- **EXERCISE PROMPT**:
Word for word, copy the records and drop the pictures.

________________________

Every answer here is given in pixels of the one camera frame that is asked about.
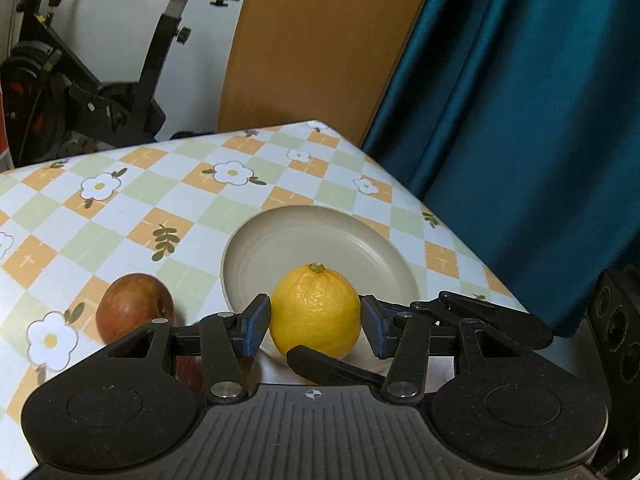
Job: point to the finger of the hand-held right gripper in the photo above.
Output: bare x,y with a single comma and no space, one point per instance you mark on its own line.
320,365
500,316

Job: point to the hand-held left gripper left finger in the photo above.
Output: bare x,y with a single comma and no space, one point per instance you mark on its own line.
257,322

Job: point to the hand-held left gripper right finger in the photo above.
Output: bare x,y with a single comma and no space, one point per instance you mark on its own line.
377,327

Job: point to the yellow lemon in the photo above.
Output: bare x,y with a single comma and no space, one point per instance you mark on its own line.
315,310

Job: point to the beige plate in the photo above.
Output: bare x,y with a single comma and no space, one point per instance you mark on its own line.
310,240

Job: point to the red apple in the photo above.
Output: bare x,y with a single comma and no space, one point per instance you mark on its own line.
132,305

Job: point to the checked floral tablecloth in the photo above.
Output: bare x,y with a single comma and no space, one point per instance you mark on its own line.
165,195

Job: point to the teal curtain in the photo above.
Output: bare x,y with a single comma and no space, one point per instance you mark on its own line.
525,125

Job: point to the black exercise bike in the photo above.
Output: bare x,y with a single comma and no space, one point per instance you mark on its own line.
115,105

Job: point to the wooden board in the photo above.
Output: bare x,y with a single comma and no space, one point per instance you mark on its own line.
320,45

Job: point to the pink printed plant backdrop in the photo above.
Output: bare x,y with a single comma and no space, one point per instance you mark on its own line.
4,135

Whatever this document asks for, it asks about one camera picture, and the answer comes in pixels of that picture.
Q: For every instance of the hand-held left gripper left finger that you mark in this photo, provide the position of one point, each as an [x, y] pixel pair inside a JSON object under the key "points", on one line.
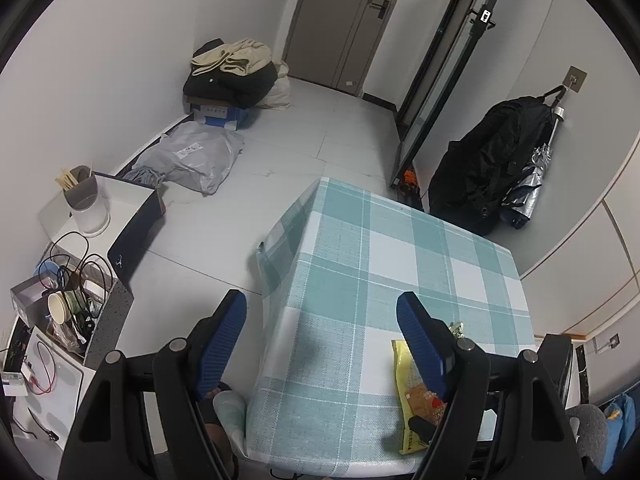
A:
{"points": [[222, 340]]}

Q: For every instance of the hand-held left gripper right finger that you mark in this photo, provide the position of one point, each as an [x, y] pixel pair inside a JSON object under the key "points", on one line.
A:
{"points": [[422, 345]]}

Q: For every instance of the yellow snack packet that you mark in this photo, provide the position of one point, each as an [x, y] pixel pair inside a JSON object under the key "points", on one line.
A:
{"points": [[415, 385]]}

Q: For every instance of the table with checkered tablecloth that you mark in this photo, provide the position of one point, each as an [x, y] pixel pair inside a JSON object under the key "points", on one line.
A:
{"points": [[350, 285]]}

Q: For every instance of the person's foot in sandal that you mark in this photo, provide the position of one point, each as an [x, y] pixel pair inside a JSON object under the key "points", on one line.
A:
{"points": [[217, 435]]}

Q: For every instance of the speckled grey panel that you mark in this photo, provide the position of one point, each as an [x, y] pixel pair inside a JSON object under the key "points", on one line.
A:
{"points": [[110, 317]]}

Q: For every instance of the white appliance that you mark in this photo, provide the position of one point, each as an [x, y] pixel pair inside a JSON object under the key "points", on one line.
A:
{"points": [[67, 385]]}

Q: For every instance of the paper cup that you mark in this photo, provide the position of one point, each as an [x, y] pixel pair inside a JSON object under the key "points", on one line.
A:
{"points": [[60, 307]]}

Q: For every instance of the orange black tool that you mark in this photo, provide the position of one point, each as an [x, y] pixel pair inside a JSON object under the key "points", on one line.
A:
{"points": [[410, 177]]}

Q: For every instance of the white navy box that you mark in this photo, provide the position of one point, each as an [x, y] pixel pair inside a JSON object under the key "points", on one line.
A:
{"points": [[122, 202]]}

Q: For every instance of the white cup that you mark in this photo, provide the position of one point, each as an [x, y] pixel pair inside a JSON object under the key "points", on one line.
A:
{"points": [[91, 220]]}

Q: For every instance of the grey cloth bundle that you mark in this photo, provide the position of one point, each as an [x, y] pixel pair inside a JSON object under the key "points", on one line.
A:
{"points": [[144, 178]]}

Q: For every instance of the grey plastic mailer bag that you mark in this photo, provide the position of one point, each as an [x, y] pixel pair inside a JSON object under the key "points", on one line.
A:
{"points": [[200, 157]]}

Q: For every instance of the black hanging bag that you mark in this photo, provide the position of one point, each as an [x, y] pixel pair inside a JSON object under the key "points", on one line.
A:
{"points": [[480, 170]]}

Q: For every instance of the grey cushion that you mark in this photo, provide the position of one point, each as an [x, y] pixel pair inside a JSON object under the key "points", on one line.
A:
{"points": [[587, 435]]}

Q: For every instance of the blue bowl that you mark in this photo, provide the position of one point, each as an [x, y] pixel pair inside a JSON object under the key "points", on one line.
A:
{"points": [[46, 271]]}

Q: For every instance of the silver folded umbrella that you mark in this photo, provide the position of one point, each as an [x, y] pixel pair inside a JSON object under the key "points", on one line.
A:
{"points": [[530, 185]]}

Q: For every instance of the clear plastic box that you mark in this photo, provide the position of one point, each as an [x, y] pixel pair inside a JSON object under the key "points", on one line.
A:
{"points": [[27, 300]]}

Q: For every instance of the grey cup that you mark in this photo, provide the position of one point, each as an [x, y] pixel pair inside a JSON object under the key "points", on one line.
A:
{"points": [[82, 194]]}

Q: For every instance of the blue bag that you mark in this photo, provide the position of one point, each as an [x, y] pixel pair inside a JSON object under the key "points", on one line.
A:
{"points": [[620, 420]]}

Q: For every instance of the white charger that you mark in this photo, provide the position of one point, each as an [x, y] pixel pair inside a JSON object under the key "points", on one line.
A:
{"points": [[14, 381]]}

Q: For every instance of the bundle of wooden chopsticks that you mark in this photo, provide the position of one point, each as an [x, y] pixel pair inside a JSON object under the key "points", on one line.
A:
{"points": [[67, 179]]}

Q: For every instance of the blue white cardboard box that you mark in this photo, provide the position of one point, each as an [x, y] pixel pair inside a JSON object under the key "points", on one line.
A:
{"points": [[222, 114]]}

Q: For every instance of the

________________________

- **WRITTEN REPLY**:
Every answer here is given in pixels of the one camera frame that is asked about.
Job: point to the finger of the hand-held right gripper in the photo above.
Output: bare x,y with a single comma and no space, one point per instance you mark on its own line.
320,365
500,316

Job: point to the hand-held left gripper left finger in the photo above.
Output: bare x,y with a single comma and no space, one point per instance you mark on its own line.
257,322

Job: point to the hand-held left gripper right finger in the photo above.
Output: bare x,y with a single comma and no space, one point per instance you mark on its own line.
377,327

Job: point to the yellow lemon in the photo above.
Output: bare x,y with a single comma and no space, one point per instance you mark on its own line.
315,310

Job: point to the beige plate in the photo above.
Output: bare x,y with a single comma and no space, one point per instance you mark on its own line.
310,240

Job: point to the red apple in the photo above.
Output: bare x,y with a single comma and no space, one point per instance you mark on its own line.
132,305

Job: point to the checked floral tablecloth in the photo above.
Output: bare x,y with a single comma and no space, one point per instance you mark on its own line.
165,195

Job: point to the teal curtain in the photo above.
Output: bare x,y with a single comma and no space, one point per instance you mark on its own line.
525,125

Job: point to the black exercise bike in the photo above.
Output: bare x,y with a single comma and no space, one point per instance you mark on its own line.
115,105

Job: point to the wooden board in the photo above.
Output: bare x,y with a single comma and no space, one point per instance you mark on its own line.
320,45

Job: point to the pink printed plant backdrop in the photo above.
Output: bare x,y with a single comma and no space, one point per instance you mark on its own line.
4,135

Whatever this document asks for, it asks about one camera picture, and the answer comes in pixels of that picture.
Q: For every instance of the hand-held left gripper left finger that you mark in this photo, provide the position of one point, each as an [x, y] pixel pair inside a JSON object under the key "points", on one line.
A:
{"points": [[222, 340]]}

Q: For every instance of the hand-held left gripper right finger that you mark in this photo, provide the position of one point, each as an [x, y] pixel pair inside a JSON object under the key "points", on one line.
A:
{"points": [[422, 345]]}

Q: For every instance of the yellow snack packet that you mark in this photo, provide the position of one point, each as an [x, y] pixel pair inside a JSON object under the key "points", on one line.
A:
{"points": [[415, 385]]}

Q: For every instance of the table with checkered tablecloth that you mark in this photo, provide the position of one point, each as an [x, y] pixel pair inside a JSON object under the key "points", on one line.
A:
{"points": [[350, 285]]}

Q: For every instance of the person's foot in sandal that you mark in this photo, provide the position of one point, each as an [x, y] pixel pair inside a JSON object under the key "points", on one line.
A:
{"points": [[217, 435]]}

Q: For every instance of the speckled grey panel that you mark in this photo, provide the position of one point, each as an [x, y] pixel pair inside a JSON object under the key "points", on one line.
A:
{"points": [[110, 317]]}

Q: For every instance of the white appliance that you mark in this photo, provide the position of one point, each as an [x, y] pixel pair inside a JSON object under the key "points", on one line.
A:
{"points": [[67, 385]]}

Q: For every instance of the paper cup that you mark in this photo, provide the position of one point, each as an [x, y] pixel pair inside a JSON object under the key "points", on one line.
A:
{"points": [[60, 307]]}

Q: For every instance of the orange black tool that you mark in this photo, provide the position of one point, each as an [x, y] pixel pair inside a JSON object under the key "points", on one line.
A:
{"points": [[410, 177]]}

Q: For every instance of the white navy box that you mark in this photo, provide the position of one point, each as an [x, y] pixel pair inside a JSON object under the key "points", on one line.
A:
{"points": [[122, 202]]}

Q: For every instance of the white cup that you mark in this photo, provide the position of one point, each as an [x, y] pixel pair inside a JSON object under the key "points", on one line.
A:
{"points": [[91, 220]]}

Q: For every instance of the grey cloth bundle that you mark in this photo, provide the position of one point, each as an [x, y] pixel pair inside a JSON object under the key "points", on one line.
A:
{"points": [[144, 178]]}

Q: For every instance of the grey plastic mailer bag that you mark in this photo, provide the position of one point, each as an [x, y] pixel pair inside a JSON object under the key "points", on one line.
A:
{"points": [[200, 157]]}

Q: For every instance of the black hanging bag that you mark in this photo, provide the position of one point, each as an [x, y] pixel pair inside a JSON object under the key "points", on one line.
A:
{"points": [[480, 170]]}

Q: For every instance of the grey cushion that you mark in this photo, provide the position of one point, each as an [x, y] pixel pair inside a JSON object under the key "points", on one line.
A:
{"points": [[587, 435]]}

Q: For every instance of the blue bowl that you mark in this photo, provide the position of one point, each as an [x, y] pixel pair inside a JSON object under the key "points", on one line.
A:
{"points": [[46, 271]]}

Q: For every instance of the silver folded umbrella that you mark in this photo, provide the position of one point, each as an [x, y] pixel pair inside a JSON object under the key "points", on one line.
A:
{"points": [[530, 185]]}

Q: For every instance of the clear plastic box that you mark in this photo, provide the position of one point, each as an [x, y] pixel pair inside a JSON object under the key "points", on one line.
A:
{"points": [[27, 300]]}

Q: For every instance of the grey cup that you mark in this photo, provide the position of one point, each as an [x, y] pixel pair inside a JSON object under the key "points", on one line.
A:
{"points": [[82, 194]]}

Q: For every instance of the blue bag that you mark in this photo, provide the position of one point, each as an [x, y] pixel pair inside a JSON object under the key "points", on one line.
A:
{"points": [[620, 420]]}

Q: For every instance of the white charger that you mark in this photo, provide the position of one point, each as an [x, y] pixel pair inside a JSON object under the key "points", on one line.
A:
{"points": [[14, 381]]}

Q: For every instance of the bundle of wooden chopsticks that you mark in this photo, provide the position of one point, each as an [x, y] pixel pair inside a JSON object under the key "points", on one line.
A:
{"points": [[67, 179]]}

Q: For every instance of the blue white cardboard box that you mark in this photo, provide the position of one point, each as an [x, y] pixel pair inside a JSON object under the key "points", on one line.
A:
{"points": [[222, 114]]}

Q: For every instance of the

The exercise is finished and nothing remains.